Requirement: What lines in the records below include the word "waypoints"? Return each one.

Records drawn from a dataset:
□ □ □ □

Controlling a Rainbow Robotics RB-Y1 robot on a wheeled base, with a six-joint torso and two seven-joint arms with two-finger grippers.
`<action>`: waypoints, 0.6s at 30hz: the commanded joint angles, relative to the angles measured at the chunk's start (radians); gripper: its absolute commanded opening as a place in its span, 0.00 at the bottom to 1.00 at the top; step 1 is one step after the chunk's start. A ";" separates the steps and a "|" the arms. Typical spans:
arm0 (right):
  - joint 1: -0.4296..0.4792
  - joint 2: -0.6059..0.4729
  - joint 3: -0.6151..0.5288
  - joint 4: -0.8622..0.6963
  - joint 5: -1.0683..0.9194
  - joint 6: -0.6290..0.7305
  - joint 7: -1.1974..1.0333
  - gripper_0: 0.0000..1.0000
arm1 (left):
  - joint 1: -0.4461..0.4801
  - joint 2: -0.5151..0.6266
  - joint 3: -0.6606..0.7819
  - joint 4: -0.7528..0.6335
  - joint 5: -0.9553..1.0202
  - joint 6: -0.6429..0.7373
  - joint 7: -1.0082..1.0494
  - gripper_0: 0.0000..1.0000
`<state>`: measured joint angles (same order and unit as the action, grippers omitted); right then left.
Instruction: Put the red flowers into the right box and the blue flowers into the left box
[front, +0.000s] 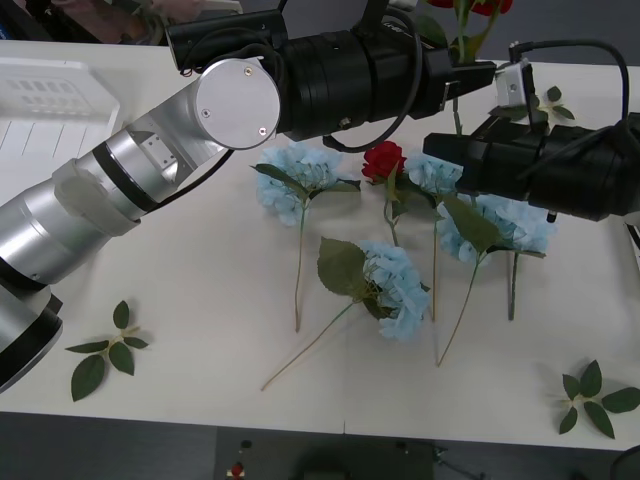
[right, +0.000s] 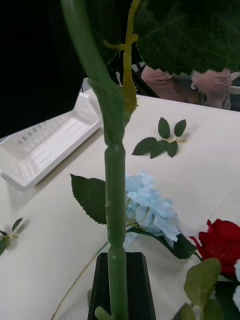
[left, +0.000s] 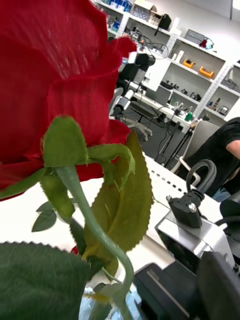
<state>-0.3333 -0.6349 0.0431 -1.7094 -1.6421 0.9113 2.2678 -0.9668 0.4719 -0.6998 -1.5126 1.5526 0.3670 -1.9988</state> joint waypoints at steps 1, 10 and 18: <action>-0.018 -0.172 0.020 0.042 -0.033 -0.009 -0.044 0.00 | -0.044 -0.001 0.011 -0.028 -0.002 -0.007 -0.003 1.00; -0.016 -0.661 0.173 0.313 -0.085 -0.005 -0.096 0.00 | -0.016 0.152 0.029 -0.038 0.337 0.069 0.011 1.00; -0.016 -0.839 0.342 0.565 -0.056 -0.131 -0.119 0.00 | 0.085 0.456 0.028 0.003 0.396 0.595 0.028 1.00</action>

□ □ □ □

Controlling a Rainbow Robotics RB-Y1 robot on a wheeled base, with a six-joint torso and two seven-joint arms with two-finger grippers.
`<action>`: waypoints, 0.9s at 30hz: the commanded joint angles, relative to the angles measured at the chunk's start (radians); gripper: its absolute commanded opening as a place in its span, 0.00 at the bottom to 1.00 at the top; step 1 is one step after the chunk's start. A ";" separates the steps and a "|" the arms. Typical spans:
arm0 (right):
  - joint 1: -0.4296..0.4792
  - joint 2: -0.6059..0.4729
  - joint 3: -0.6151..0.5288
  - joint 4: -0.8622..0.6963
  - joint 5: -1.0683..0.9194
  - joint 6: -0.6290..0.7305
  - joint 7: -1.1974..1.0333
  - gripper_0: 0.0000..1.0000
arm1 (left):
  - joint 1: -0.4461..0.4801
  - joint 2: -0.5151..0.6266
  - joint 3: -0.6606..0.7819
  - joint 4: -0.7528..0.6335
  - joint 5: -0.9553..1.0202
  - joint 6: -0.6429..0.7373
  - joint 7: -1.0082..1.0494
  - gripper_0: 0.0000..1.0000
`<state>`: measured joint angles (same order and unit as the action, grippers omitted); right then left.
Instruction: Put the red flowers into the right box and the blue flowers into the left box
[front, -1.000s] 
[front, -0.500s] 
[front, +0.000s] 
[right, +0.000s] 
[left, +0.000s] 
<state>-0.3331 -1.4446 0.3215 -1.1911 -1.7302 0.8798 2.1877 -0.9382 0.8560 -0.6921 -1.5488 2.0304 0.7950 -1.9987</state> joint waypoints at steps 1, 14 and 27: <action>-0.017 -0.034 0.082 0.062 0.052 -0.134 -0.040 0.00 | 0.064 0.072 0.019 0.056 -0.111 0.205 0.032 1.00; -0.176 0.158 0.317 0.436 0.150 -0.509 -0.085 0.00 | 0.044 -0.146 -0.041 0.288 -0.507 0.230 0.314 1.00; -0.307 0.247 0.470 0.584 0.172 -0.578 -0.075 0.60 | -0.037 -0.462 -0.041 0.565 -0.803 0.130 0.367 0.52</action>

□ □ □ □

Result of the task:
`<action>`: waypoints, 0.6s at 30hz: the commanded joint angles, relative to the angles measured at the chunk's start (radians); gripper: its absolute commanded opening as a place in its span, 0.00 at the bottom to 1.00 at the top; step 1 is one step after the chunk's start. A ";" separates the steps and a "|" the arms. Typical spans:
<state>-0.3333 -0.6349 0.0431 -1.7094 -1.6421 0.9113 2.2678 -0.9668 0.4719 -0.6998 -1.5126 1.5526 0.3670 -1.9988</state> joint waypoints at steps 1, 10 and 18: <action>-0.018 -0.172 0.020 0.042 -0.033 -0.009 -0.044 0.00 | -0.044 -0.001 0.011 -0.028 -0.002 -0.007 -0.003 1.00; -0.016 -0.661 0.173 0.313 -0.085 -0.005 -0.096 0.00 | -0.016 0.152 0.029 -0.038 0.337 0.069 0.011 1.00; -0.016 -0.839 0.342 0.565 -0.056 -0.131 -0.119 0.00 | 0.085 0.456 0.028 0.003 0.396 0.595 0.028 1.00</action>
`<action>`: waypoints, 0.9s at 30hz: the commanded joint angles, relative to the angles measured at the chunk's start (radians); gripper: its absolute commanded opening as a place in its span, 0.00 at the bottom to 1.00 at the top; step 1 is one step after the chunk's start. A ";" separates the steps and a "|" the arms. Typical spans:
<state>-0.3331 -1.4446 0.3215 -1.1911 -1.7302 0.8798 2.1877 -0.9382 0.8560 -0.6921 -1.5488 2.0304 0.7950 -1.9987</state> joint waypoints at steps 1, 14 and 27: <action>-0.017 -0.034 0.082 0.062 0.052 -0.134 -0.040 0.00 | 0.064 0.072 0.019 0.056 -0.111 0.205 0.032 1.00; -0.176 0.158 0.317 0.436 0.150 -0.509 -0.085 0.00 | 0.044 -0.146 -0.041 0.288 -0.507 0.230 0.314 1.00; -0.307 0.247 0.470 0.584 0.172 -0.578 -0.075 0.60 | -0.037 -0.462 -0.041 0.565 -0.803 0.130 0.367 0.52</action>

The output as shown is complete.